This exercise asks for the whole listing to be restated exactly.

### DATA EXCERPT
+++++

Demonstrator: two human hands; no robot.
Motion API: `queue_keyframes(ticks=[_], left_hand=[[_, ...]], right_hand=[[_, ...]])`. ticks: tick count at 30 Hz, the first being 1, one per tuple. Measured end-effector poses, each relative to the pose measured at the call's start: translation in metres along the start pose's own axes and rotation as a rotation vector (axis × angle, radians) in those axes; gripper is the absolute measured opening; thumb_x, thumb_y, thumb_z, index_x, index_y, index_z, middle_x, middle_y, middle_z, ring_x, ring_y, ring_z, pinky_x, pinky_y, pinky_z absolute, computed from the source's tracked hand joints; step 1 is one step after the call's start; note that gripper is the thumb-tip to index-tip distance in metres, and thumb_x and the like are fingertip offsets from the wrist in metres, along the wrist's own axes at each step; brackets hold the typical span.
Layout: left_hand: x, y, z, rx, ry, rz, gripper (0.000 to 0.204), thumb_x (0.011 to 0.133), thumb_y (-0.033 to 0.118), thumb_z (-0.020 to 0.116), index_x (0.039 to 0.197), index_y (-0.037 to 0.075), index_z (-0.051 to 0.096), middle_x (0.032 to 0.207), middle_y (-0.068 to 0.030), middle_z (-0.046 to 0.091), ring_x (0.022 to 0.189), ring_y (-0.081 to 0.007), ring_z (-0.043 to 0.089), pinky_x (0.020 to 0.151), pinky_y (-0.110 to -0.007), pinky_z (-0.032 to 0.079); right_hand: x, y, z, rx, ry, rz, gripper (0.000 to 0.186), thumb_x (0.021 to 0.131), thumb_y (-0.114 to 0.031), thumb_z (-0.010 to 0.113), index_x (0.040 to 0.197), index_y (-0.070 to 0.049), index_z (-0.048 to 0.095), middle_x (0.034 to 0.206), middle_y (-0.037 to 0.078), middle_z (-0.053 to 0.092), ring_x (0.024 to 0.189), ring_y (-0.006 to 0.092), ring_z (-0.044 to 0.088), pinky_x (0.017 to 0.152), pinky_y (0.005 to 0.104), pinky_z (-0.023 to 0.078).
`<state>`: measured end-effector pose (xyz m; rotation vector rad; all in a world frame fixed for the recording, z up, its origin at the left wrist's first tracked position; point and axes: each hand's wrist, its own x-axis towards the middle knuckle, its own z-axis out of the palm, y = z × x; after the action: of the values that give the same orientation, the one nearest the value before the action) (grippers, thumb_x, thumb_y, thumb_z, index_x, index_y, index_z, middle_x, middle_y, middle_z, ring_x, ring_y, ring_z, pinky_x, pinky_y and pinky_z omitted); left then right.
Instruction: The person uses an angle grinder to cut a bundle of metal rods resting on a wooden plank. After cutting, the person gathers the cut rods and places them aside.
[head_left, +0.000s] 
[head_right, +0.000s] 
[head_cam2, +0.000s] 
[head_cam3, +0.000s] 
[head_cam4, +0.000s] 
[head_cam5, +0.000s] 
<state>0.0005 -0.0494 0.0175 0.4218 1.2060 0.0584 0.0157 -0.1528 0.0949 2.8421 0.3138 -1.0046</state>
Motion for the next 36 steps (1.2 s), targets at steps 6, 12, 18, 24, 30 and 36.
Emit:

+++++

### EXERCISE RESULT
Demonstrator: two human hands; no robot.
Motion API: `queue_keyframes(ticks=[_], left_hand=[[_, ...]], right_hand=[[_, ...]])`. ticks: tick count at 30 Hz, the first being 1, one per tuple. Measured end-effector poses, each relative to the pose measured at the call's start: translation in metres along the start pose's own axes and rotation as a rotation vector (axis × angle, radians) in those axes; gripper is the absolute measured opening; thumb_x, thumb_y, thumb_z, index_x, index_y, index_z, middle_x, middle_y, middle_z, ring_x, ring_y, ring_z, pinky_x, pinky_y, pinky_z absolute, computed from the source's tracked hand joints; step 1 is one step after the call's start; note that gripper is the thumb-tip to index-tip distance in metres, and thumb_x and the like are fingertip offsets from the wrist in metres, along the wrist's own axes at each step; brackets hold the typical span.
Layout: left_hand: x, y, z, rx, ry, rz, gripper (0.000 to 0.204), thumb_x (0.011 to 0.133), thumb_y (-0.033 to 0.118), thumb_z (-0.020 to 0.116), index_x (0.039 to 0.197), index_y (-0.037 to 0.075), index_z (-0.051 to 0.096), middle_x (0.032 to 0.207), middle_y (-0.068 to 0.030), middle_z (-0.046 to 0.091), ring_x (0.022 to 0.189), ring_y (-0.081 to 0.007), ring_z (-0.043 to 0.089), pinky_x (0.020 to 0.151), pinky_y (-0.110 to -0.007), pinky_z (-0.032 to 0.079); right_hand: x, y, z, rx, ry, rz, gripper (0.000 to 0.186), thumb_x (0.021 to 0.131), thumb_y (-0.114 to 0.031), thumb_z (-0.010 to 0.113), index_x (0.040 to 0.197), index_y (-0.070 to 0.049), index_z (-0.048 to 0.095), middle_x (0.034 to 0.206), middle_y (-0.037 to 0.078), middle_z (-0.053 to 0.092), ring_x (0.024 to 0.189), ring_y (-0.006 to 0.092), ring_z (-0.044 to 0.088), pinky_x (0.017 to 0.152), pinky_y (0.005 to 0.104), pinky_z (-0.023 to 0.078).
`<state>`: measured end-effector pose (xyz m; rotation vector rad; all in a world frame fixed for the recording, z up, its origin at the left wrist's first tracked position; point and axes: each hand's wrist, its own x-axis towards the middle knuckle, its own z-axis out of the palm, y = z × x; after the action: of the values that give the same orientation, the one nearest the value before the action) (grippers, thumb_x, thumb_y, thumb_z, index_x, index_y, index_z, middle_x, middle_y, middle_z, ring_x, ring_y, ring_z, pinky_x, pinky_y and pinky_z omitted); left then right.
Instruction: The person uses an angle grinder to cut a bundle of metal rods resting on a wooden plank. After cutting, the person gathers the cut rods and places them aside.
[head_left, +0.000s] 
[head_right, +0.000s] 
[head_cam2, +0.000s] 
[head_cam3, +0.000s] 
[head_cam4, +0.000s] 
[head_cam5, +0.000s] 
<state>0.0005 -0.0494 0.0175 0.4218 1.2060 0.0584 0.0157 -0.1528 0.0949 2.8421 0.3138 -1.0046</state>
Motion for the next 36 steps (1.2 s), targets at steps 6, 12, 18, 24, 30 and 36.
Emit:

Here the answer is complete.